It's clearly not possible because of what I said in my previous post - while loading contiguous memory is possible due to the way intel processors agressively cache both page and bank requests, there is no way to stream memory from discontiguous parts of memory - so there is no way to stream two different 64bit addresses to registers under any intel processor, as a consequence of the way memory loads work in the processor.
Because these are nonprogrammable there's no way to tell the processor to preemptively load pages to the processor, or to ignore cache requests (believe me, I've tried), so no there is no way to stream 64bit addresses to registers.
As I said in my previous post, if you're performing a functional mapping over contiguous memory, then a GPU is your best bet, and CUDA is the best programming language to do it in. If you're performing a generalized lookup over non-contiguous data, then a programmable FPGA is the fastest method.
So basically the answer is no, unless you're willing to go rather outside of an what I would be expecting from an undergrad. The question then remains as to _why_ you would be wanting to do such a thing - given that any speed issues are usually due to
1. Bad Algorithm
2. Lots of overhead (perhaps due to an overuse of library or OS functions)
3. Bank or cache misses (as detailed earlier)

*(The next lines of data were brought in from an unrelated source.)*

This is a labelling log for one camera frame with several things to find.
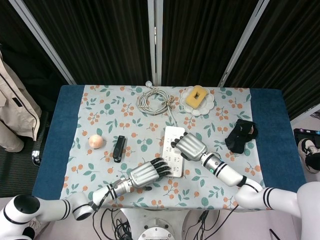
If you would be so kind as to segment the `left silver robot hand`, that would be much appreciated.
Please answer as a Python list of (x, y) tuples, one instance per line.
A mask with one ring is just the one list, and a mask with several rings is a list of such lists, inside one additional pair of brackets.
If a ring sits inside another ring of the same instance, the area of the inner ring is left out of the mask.
[(131, 170), (128, 182), (130, 189), (141, 189), (171, 174), (168, 163), (162, 157), (158, 157)]

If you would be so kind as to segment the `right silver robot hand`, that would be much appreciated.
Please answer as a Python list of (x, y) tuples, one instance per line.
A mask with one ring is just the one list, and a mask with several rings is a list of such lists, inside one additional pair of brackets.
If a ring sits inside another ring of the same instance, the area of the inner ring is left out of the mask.
[(178, 149), (180, 155), (188, 160), (198, 162), (208, 152), (207, 146), (192, 133), (184, 132), (179, 138), (175, 138), (171, 147)]

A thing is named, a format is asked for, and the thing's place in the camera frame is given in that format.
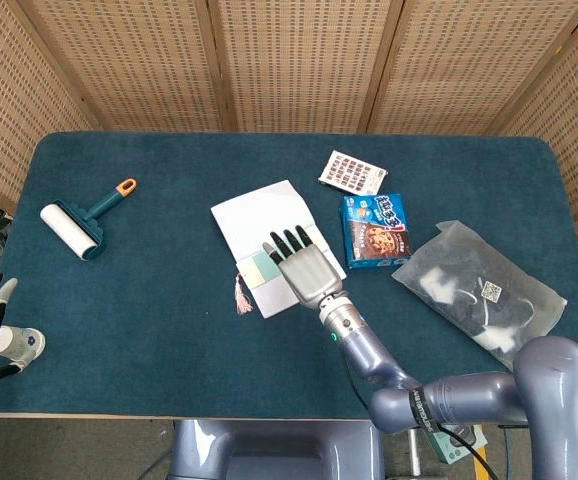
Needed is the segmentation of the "white table leg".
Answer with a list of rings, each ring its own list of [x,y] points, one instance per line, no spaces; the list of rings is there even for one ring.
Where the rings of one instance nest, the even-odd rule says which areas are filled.
[[[421,475],[421,465],[417,443],[417,430],[409,429],[407,435],[409,447],[410,473],[413,477],[419,477]]]

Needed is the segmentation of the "small patterned card pack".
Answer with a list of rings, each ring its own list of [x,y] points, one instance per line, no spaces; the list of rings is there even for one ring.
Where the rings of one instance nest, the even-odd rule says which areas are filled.
[[[388,171],[333,150],[318,182],[352,195],[377,195]]]

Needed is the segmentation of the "teal table cloth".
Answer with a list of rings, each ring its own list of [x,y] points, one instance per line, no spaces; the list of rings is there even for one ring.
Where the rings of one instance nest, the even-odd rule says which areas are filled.
[[[578,236],[555,155],[534,137],[69,132],[36,146],[0,269],[8,325],[41,330],[42,356],[0,381],[0,415],[356,419],[340,353],[317,314],[239,315],[236,265],[211,208],[289,181],[335,256],[339,191],[318,176],[337,150],[388,171],[410,237],[458,220],[564,297],[555,333],[578,343]],[[80,260],[43,222],[61,200],[99,218],[105,250]]]

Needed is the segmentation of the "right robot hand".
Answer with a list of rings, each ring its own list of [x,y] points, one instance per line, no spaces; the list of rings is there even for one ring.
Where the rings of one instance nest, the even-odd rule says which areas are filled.
[[[272,231],[270,238],[263,249],[301,305],[318,309],[325,298],[343,290],[342,278],[301,225],[285,229],[283,237]]]

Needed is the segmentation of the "pale green device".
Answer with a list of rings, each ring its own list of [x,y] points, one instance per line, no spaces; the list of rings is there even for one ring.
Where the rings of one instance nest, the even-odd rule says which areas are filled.
[[[447,424],[445,428],[462,438],[474,450],[488,444],[480,425]],[[451,465],[471,455],[464,445],[446,433],[436,432],[426,434],[425,437],[441,463]]]

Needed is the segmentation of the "cream and teal bookmark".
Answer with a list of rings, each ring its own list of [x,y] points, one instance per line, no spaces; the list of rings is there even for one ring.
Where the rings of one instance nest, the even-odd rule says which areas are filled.
[[[322,252],[324,258],[337,272],[337,275],[344,279],[345,273],[340,270],[340,264],[319,228],[315,224],[305,228],[306,233]],[[279,267],[264,249],[258,250],[246,258],[243,257],[236,263],[236,266],[242,277],[241,280],[249,288],[263,318],[270,318],[299,303],[298,297],[283,277]]]

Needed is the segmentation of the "blue cookie box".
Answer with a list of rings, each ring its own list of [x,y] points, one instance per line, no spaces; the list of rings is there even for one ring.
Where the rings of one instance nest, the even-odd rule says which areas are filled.
[[[346,195],[340,213],[350,269],[397,267],[411,257],[401,194]]]

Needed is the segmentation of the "translucent plastic bag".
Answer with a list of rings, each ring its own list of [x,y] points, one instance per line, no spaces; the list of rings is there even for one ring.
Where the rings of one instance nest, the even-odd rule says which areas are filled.
[[[530,340],[547,335],[568,301],[457,220],[392,274],[508,370]]]

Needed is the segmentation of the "woven rattan folding screen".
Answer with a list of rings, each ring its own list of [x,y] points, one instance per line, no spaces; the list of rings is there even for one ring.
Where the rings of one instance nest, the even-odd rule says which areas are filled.
[[[525,135],[578,229],[578,0],[0,0],[0,207],[72,130]]]

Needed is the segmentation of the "white paper cup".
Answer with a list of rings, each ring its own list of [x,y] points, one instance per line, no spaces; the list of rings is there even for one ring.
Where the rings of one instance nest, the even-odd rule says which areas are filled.
[[[0,328],[0,356],[21,370],[43,353],[45,343],[44,334],[37,329],[12,326]]]

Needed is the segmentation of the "blue-grey robot torso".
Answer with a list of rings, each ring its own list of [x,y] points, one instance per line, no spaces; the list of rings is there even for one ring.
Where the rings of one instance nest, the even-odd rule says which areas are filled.
[[[385,480],[368,420],[183,419],[167,480]]]

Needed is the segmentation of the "teal lint roller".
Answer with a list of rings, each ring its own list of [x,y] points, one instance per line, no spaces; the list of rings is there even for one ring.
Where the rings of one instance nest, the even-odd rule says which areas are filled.
[[[80,260],[90,261],[106,248],[99,218],[132,194],[136,187],[137,181],[127,178],[88,209],[56,200],[41,209],[40,218]]]

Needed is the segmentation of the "open lined notebook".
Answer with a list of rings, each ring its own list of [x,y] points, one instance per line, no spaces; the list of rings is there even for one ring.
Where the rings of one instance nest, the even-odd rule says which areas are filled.
[[[285,229],[293,230],[296,225],[301,225],[306,230],[308,225],[316,225],[307,203],[287,180],[222,202],[213,206],[211,212],[236,263],[263,250],[264,242],[272,243],[272,231],[283,237]],[[235,281],[236,311],[245,314],[258,310],[241,278],[238,271]]]

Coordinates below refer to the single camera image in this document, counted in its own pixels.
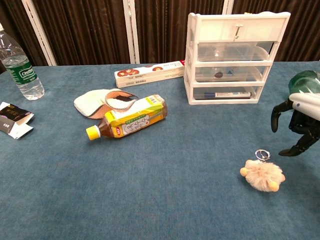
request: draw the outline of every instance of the blue tablecloth
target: blue tablecloth
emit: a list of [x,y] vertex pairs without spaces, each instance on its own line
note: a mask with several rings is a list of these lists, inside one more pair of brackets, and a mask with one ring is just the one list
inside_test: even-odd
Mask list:
[[[123,88],[162,96],[165,120],[121,139],[90,141],[74,99],[116,87],[136,65],[35,67],[45,96],[25,99],[9,74],[0,101],[35,114],[19,140],[0,132],[0,239],[315,240],[320,237],[320,142],[297,157],[278,152],[301,137],[283,113],[270,127],[289,80],[320,62],[275,62],[258,104],[189,105],[183,78]],[[239,170],[270,151],[286,181],[253,189]]]

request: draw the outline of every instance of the yellow bottle cap
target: yellow bottle cap
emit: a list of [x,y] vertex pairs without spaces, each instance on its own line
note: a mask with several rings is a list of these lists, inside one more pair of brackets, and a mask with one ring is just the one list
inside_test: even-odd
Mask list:
[[96,125],[88,127],[86,129],[86,133],[88,134],[88,137],[90,140],[95,140],[100,138],[100,131]]

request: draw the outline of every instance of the transparent drawer
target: transparent drawer
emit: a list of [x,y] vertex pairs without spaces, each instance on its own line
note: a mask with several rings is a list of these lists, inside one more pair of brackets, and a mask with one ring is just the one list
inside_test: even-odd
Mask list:
[[195,36],[194,36],[194,32],[192,31],[192,29],[189,30],[189,34],[190,34],[190,44],[189,47],[191,49],[193,49],[194,44],[195,44]]
[[185,53],[184,65],[185,65],[186,67],[191,68],[191,53],[190,53],[189,50],[186,51],[186,53]]
[[268,60],[274,42],[213,42],[198,44],[198,60],[263,61]]
[[188,86],[190,86],[190,79],[186,72],[184,72],[184,81],[187,83]]
[[196,67],[195,81],[204,82],[257,82],[262,81],[265,66]]
[[195,87],[193,98],[207,99],[251,99],[256,96],[257,86],[230,86],[230,87]]

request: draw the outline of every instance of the key ring
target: key ring
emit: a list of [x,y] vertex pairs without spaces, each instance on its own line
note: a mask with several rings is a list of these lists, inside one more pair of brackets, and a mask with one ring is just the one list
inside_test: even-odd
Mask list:
[[270,159],[270,152],[263,149],[258,149],[254,154],[257,159],[261,160],[264,163]]

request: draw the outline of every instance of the plastic bottle
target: plastic bottle
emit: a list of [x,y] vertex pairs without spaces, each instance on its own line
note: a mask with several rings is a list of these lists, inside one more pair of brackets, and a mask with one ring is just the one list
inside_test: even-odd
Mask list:
[[10,73],[22,95],[37,100],[45,94],[44,87],[20,45],[0,24],[0,60]]
[[157,94],[139,99],[124,112],[108,111],[100,123],[86,129],[90,140],[106,136],[121,138],[146,128],[167,116],[165,100]]

4. Limitation ultimately at the memory bus speed
So now I've repeated what I said before but in a wordier way. The answer is probably no, but it's qualified because there are cases where it isn't no. Happy now?
Dexter said:
What you want to be "vectorized" are 4 memory reads at different addresses
Are there any examples where you would want to vectorize 4 memory reads at the same address?
mov xmm1, [xmm0]
mov xmm2, xmm1
mov xmm3, xmm1
mov xmm4, xmm1
and the vectorized (using the fact that we get a cache and bank bonus) for contiguous addresses
mov xmm1, [xmm0]
mov xmm2, [xmm0 + 64]
mov xmm3, [xmm0 + 128]
mov xmm4, [xmm0 + 192]
has one bank miss if xmm0 is aligned on a 128 byte boundary
and for non continguous addresses
mov xmm1, [xmm0]
mov xmm2, [xmm0 + 64]
mov xmm3, [xmm0 + 128]
mov xmm4, [xmm0 + 192]
mov xmm1, [xmm1]
mov xmm2, [xmm2]
mov xmm3, [xmm3]
mov xmm4, [xmm4]
has 7-9 bank misses (4 from the direct accesses, one from the leas and 2-4 from the page table directories during the page table misses) and four cache fails, and is a whole lot slower (loading in four addresses stored as size_t* on xmm0)